Selon une étude menée par l’Association des Responsables de Copropriétés (ARC), le prix d’un DTG (avec audit énergétique) pour une copropriété de 42 lots serait de 11 340 € TTC en s’adressant à un bureau d’étude thermique & fluide (spécialisé dans l’étude thermique des bâtiments).

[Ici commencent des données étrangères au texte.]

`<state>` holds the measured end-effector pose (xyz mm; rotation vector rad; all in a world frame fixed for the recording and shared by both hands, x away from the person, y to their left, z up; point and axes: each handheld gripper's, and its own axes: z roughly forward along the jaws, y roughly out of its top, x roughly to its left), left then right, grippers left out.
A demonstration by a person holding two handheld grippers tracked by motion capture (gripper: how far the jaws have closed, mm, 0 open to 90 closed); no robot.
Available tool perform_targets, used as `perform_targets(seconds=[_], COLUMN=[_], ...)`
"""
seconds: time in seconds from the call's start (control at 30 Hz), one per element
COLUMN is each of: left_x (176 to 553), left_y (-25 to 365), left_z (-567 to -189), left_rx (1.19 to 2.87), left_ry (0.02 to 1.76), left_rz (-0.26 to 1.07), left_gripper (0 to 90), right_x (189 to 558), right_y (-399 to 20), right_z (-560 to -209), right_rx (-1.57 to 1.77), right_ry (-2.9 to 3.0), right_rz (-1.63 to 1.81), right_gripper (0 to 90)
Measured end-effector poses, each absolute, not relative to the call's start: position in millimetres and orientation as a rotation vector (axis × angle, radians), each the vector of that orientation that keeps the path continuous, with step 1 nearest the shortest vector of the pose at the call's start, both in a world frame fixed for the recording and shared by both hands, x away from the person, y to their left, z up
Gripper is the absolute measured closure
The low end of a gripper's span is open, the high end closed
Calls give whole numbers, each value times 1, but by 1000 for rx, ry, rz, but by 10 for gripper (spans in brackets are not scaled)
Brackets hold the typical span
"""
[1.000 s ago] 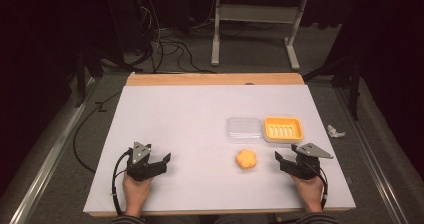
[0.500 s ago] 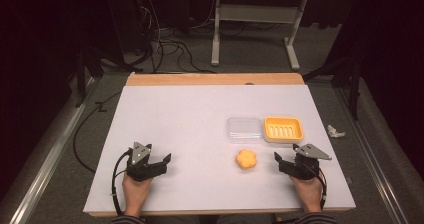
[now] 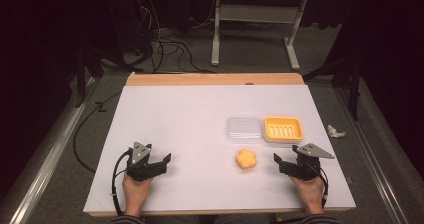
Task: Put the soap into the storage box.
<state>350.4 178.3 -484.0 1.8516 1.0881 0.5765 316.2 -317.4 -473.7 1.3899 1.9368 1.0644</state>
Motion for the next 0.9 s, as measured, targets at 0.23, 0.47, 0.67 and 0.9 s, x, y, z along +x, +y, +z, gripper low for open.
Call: perform_targets(seconds=[0.23, 0.47, 0.67, 0.9], left_x=[350, 350, 350, 350], left_y=[178, 178, 178, 179], left_z=[-484, -484, -484, -484], left_rx=[1850, 1846, 1848, 1843], left_ry=[1086, 1087, 1085, 1085], left_rz=[578, 580, 581, 581], left_gripper=[188, 187, 188, 185], right_x=[317, 314, 311, 312], right_y=[-313, -309, -302, -294], right_z=[-472, -465, -460, -457], right_rx=[1388, 1386, 1378, 1365], right_ry=[1972, 1990, 2022, 2057], right_rz=[1083, 1092, 1103, 1121], right_gripper=[174, 169, 181, 187])
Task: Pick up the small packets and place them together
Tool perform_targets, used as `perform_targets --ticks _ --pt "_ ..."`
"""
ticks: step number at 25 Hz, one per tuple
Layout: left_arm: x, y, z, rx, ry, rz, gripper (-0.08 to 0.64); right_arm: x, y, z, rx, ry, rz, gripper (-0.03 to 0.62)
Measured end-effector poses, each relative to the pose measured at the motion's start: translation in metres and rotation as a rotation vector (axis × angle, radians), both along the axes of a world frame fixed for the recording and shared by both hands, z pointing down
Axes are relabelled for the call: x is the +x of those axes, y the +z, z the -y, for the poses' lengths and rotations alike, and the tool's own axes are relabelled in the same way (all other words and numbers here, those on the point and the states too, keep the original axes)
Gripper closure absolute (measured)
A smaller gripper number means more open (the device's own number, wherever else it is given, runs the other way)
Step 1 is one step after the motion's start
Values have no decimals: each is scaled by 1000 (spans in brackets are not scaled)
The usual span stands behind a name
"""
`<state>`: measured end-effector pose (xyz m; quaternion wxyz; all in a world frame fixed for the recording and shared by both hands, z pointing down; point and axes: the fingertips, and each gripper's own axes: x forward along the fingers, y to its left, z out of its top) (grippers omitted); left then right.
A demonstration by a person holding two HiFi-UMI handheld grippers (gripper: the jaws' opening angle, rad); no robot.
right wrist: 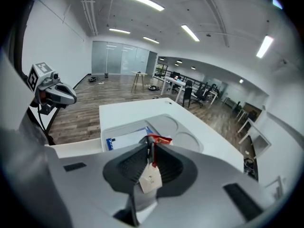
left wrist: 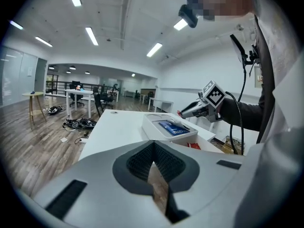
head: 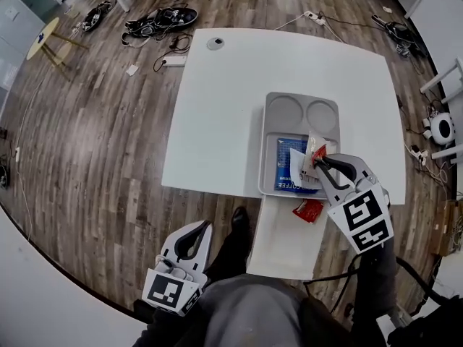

Le coût passe à 6 480 € TTC pour un bureau de contrôle (plutôt spécialisé dans les normes de construction) et à 4 800 € TTC pour un cabinet d’architecte associé à un bureau d’étude thermique.
Dans son étude, l’ARC met en avant que le bureau d’étude thermique & fluide a une expertise plus poussée dans l’efficacité énergétique, tandis que le bureau de contrôle joue un rôle plus important sur l’aspect législatif et réglementaire.
En France, de nombreuses collectivités s'engagent à soutenir les projets de rénovation énergétique des copropriétés, en finançant des bilans énergétiques. Par exemple, la Ville de Paris et la Métropole du Grand Paris proposent une subvention de 5 000 € aux copropriétés parisiennes, pour la réalisation d’un DTG ou d’un audit global (soit une analyse du bâtiment sur les plans architectural et énergétique).